Transcribe exactly the line containing "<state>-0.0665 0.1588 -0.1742" plus every later line in the data.

===== Data extract =====

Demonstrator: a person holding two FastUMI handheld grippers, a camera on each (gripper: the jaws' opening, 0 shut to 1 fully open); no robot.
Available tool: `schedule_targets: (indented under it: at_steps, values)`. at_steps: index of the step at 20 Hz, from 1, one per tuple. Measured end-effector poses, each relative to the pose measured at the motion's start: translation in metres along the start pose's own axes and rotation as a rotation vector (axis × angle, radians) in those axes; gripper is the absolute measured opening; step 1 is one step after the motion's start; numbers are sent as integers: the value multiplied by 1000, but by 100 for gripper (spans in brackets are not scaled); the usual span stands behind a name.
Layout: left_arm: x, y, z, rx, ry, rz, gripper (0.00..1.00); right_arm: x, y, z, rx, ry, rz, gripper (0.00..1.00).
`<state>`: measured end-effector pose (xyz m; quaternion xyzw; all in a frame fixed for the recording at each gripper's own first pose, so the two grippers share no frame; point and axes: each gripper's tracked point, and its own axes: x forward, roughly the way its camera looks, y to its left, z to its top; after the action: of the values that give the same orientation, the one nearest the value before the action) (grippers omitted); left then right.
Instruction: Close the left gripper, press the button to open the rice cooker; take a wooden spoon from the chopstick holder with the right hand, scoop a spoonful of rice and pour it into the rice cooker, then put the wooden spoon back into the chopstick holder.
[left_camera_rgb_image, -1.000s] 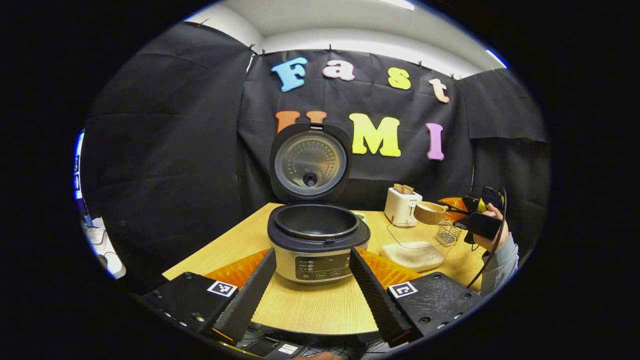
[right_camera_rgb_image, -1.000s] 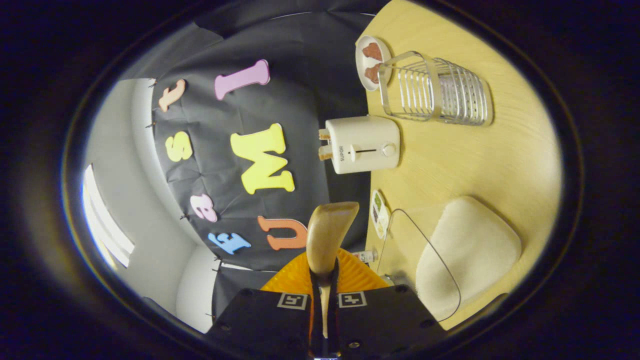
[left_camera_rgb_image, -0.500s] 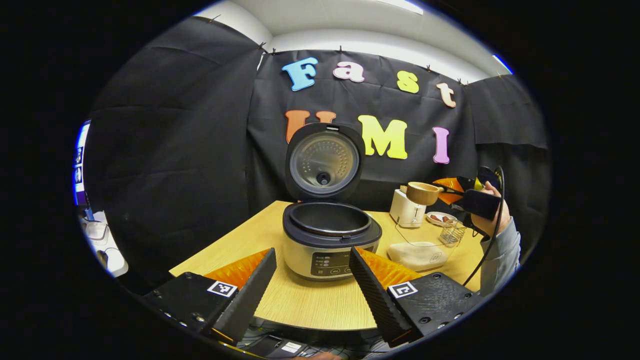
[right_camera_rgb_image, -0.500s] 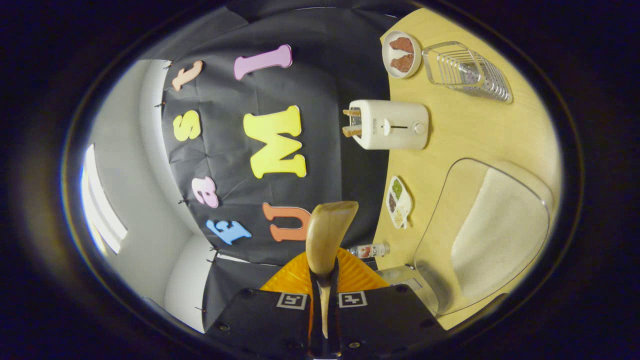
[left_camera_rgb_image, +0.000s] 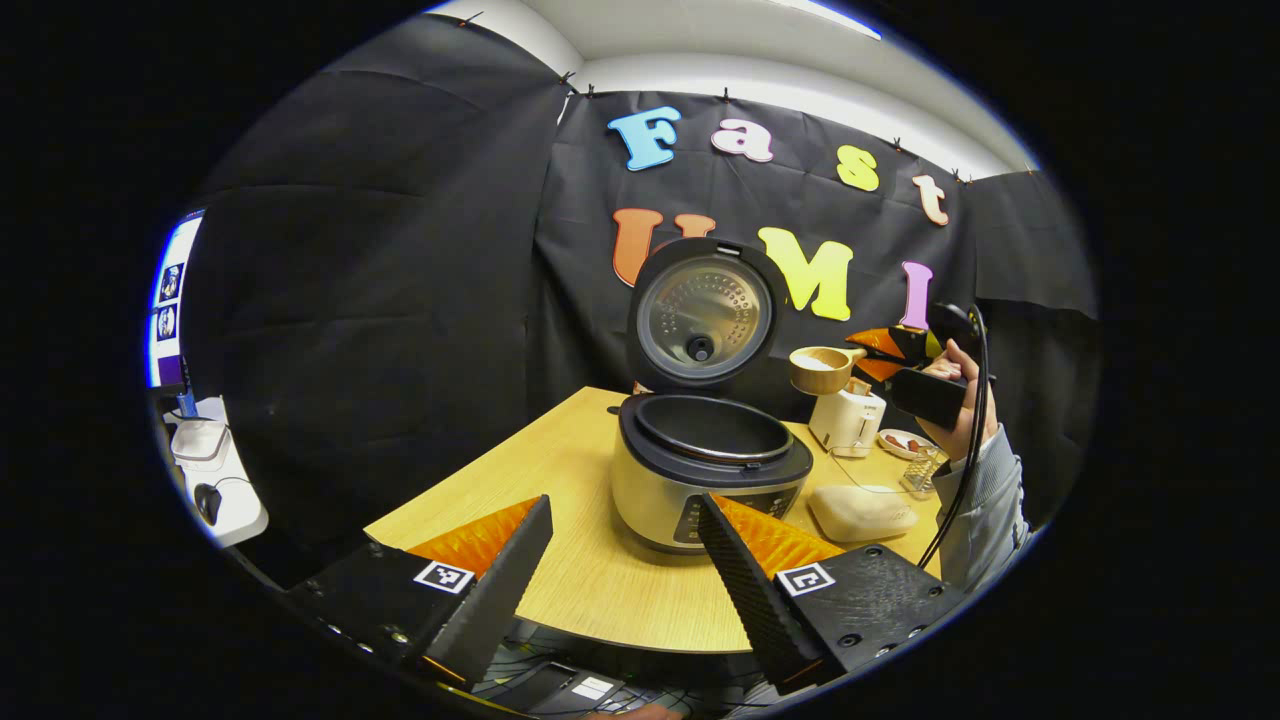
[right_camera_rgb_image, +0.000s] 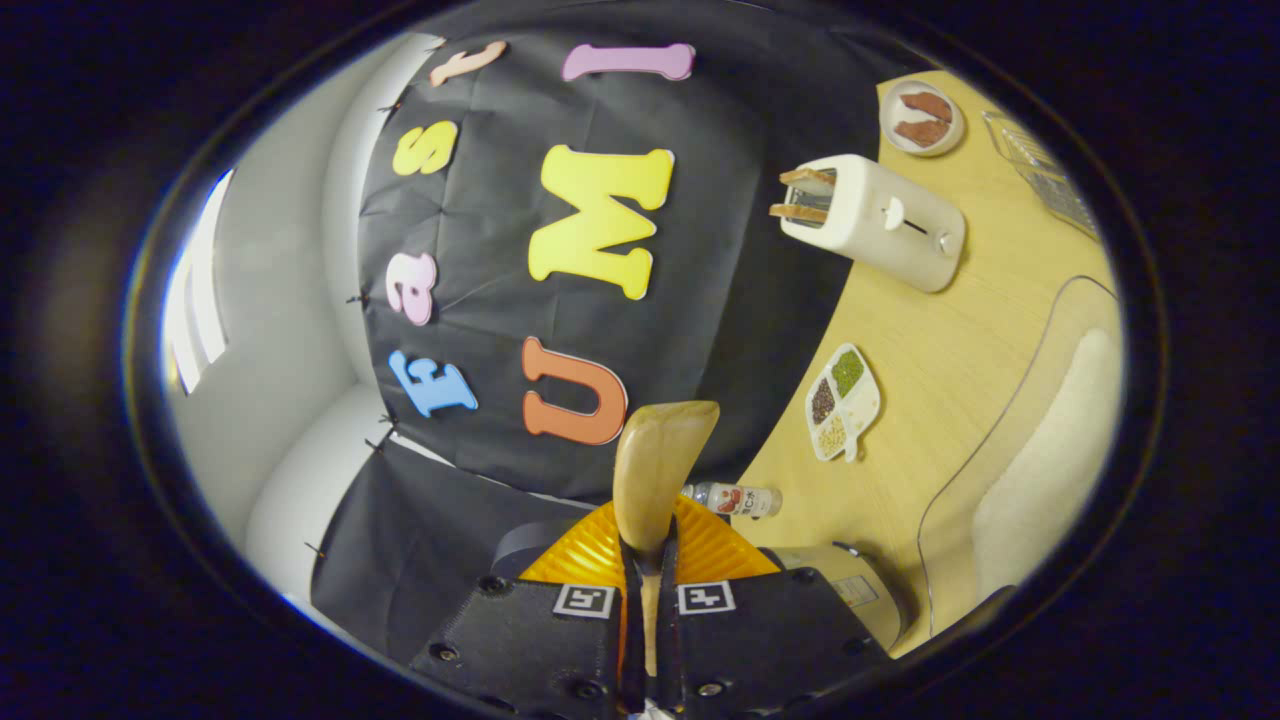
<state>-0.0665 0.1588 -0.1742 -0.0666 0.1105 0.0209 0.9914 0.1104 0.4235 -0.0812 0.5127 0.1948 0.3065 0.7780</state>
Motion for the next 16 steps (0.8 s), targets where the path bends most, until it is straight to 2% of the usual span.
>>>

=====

Reply to the task »
<state>-0.0665 0.1588 -0.1742 -0.0666 0.1105 0.0209 0.9914 0.1104 0.4235 -0.0812 0.5127 0.1948 0.3065 0.7780</state>
Motion for the next 16 steps (0.8 s), targets where the path bends most, until it is straight to 2% of the usual span.
>>>

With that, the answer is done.